Arch Pathol Lab Med. 1990 Jan;114(1):28-33.
The clinical, histologic, and immunologic features of 24 cases of multilobated B-cell lymphoma are presented and compared with those of previously reported cases. Cases were included in this study when more than 50% of the tumor cells had nuclear multilobation. There were 13 males and 11 females with an age range of 13 to 79 years. A slight predominance of node-based presentations was observed. Seventeen patients (71%) presented with advanced (stage III or IV) disease. Complete remissions were achieved in 13 (59%) of 22 patients, and 14 (58%) of the 24 patients were still alive after a follow-up period ranging from 10 to 124 months. The 1-year survival was 65% (SE = 10%). Relapses occurred in 4 (31%) of 13 patients with complete responses. These observations, together with those previously reported, support the conclusion that the multilobated B-cell variant of non-Hodgkin's lymphoma behaves in a fashion similar to that of the intermediate-grade, diffuse, large-cell non-Hodgkin's lymphomas.
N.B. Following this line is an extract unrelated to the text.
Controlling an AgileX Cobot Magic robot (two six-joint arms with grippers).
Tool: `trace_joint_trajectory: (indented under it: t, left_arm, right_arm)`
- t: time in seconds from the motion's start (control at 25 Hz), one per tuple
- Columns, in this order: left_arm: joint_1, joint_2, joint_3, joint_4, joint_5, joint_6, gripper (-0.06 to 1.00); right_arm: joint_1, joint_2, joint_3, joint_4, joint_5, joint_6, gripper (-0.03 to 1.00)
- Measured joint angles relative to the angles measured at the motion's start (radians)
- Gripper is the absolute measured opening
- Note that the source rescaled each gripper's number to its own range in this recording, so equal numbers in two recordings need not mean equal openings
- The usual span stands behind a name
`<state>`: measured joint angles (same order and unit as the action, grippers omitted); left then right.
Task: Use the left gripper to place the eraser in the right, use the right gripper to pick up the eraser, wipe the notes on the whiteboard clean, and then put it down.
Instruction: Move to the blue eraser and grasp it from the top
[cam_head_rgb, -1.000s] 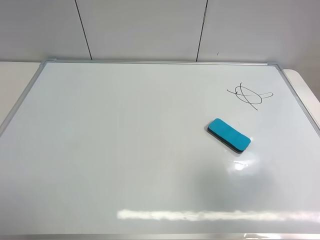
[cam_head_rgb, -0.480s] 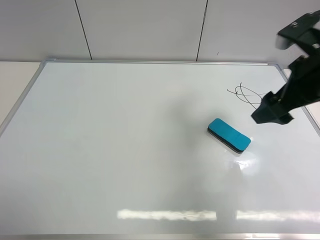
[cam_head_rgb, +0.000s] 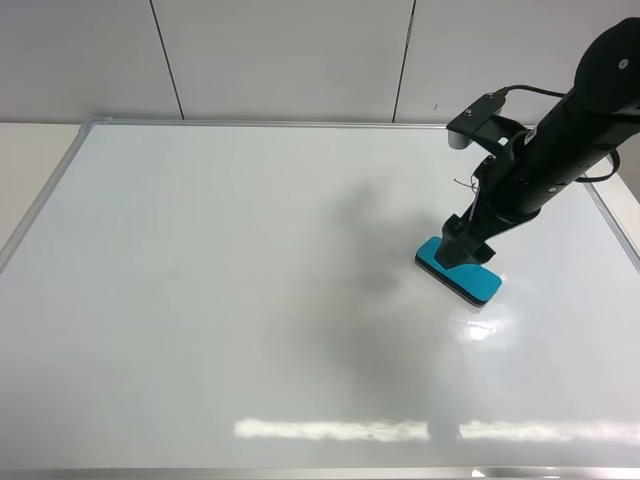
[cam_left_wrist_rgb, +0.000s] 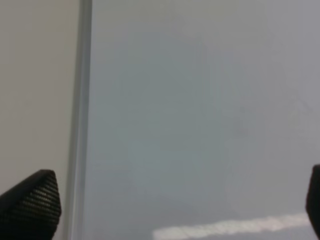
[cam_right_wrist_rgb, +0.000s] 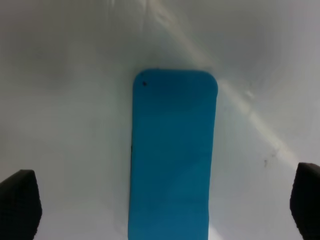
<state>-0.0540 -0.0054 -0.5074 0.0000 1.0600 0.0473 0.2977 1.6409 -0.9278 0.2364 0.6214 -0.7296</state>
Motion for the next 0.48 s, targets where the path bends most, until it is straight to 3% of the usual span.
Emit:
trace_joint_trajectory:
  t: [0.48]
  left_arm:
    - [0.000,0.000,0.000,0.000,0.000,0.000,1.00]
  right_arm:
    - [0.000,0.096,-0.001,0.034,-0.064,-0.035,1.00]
本文报告了24例多叶状B细胞淋巴瘤的临床、组织学和免疫学特征,并与先前报道的病例进行了比较。当超过50%的肿瘤细胞出现核多叶状时,这些病例被纳入本研究。患者共24例,男性13例,女性11例,年龄范围为13至79岁。观察到以淋巴结受累为主的表现略多。17例患者(71%)表现为晚期(III期或IV期)疾病。22例患者中有13例(59%)实现了完全缓解,24例患者中有14例(58%)在10至124个月的随访期后仍存活。1年生存率为65%(标准误=10%)。13例完全缓解的患者中有4例(31%)复发。这些观察结果,连同先前报道的结果,支持以下结论:非霍奇金淋巴瘤的多叶状B细胞变异型的行为方式与中度恶性、弥漫性大细胞非霍奇金淋巴瘤相似。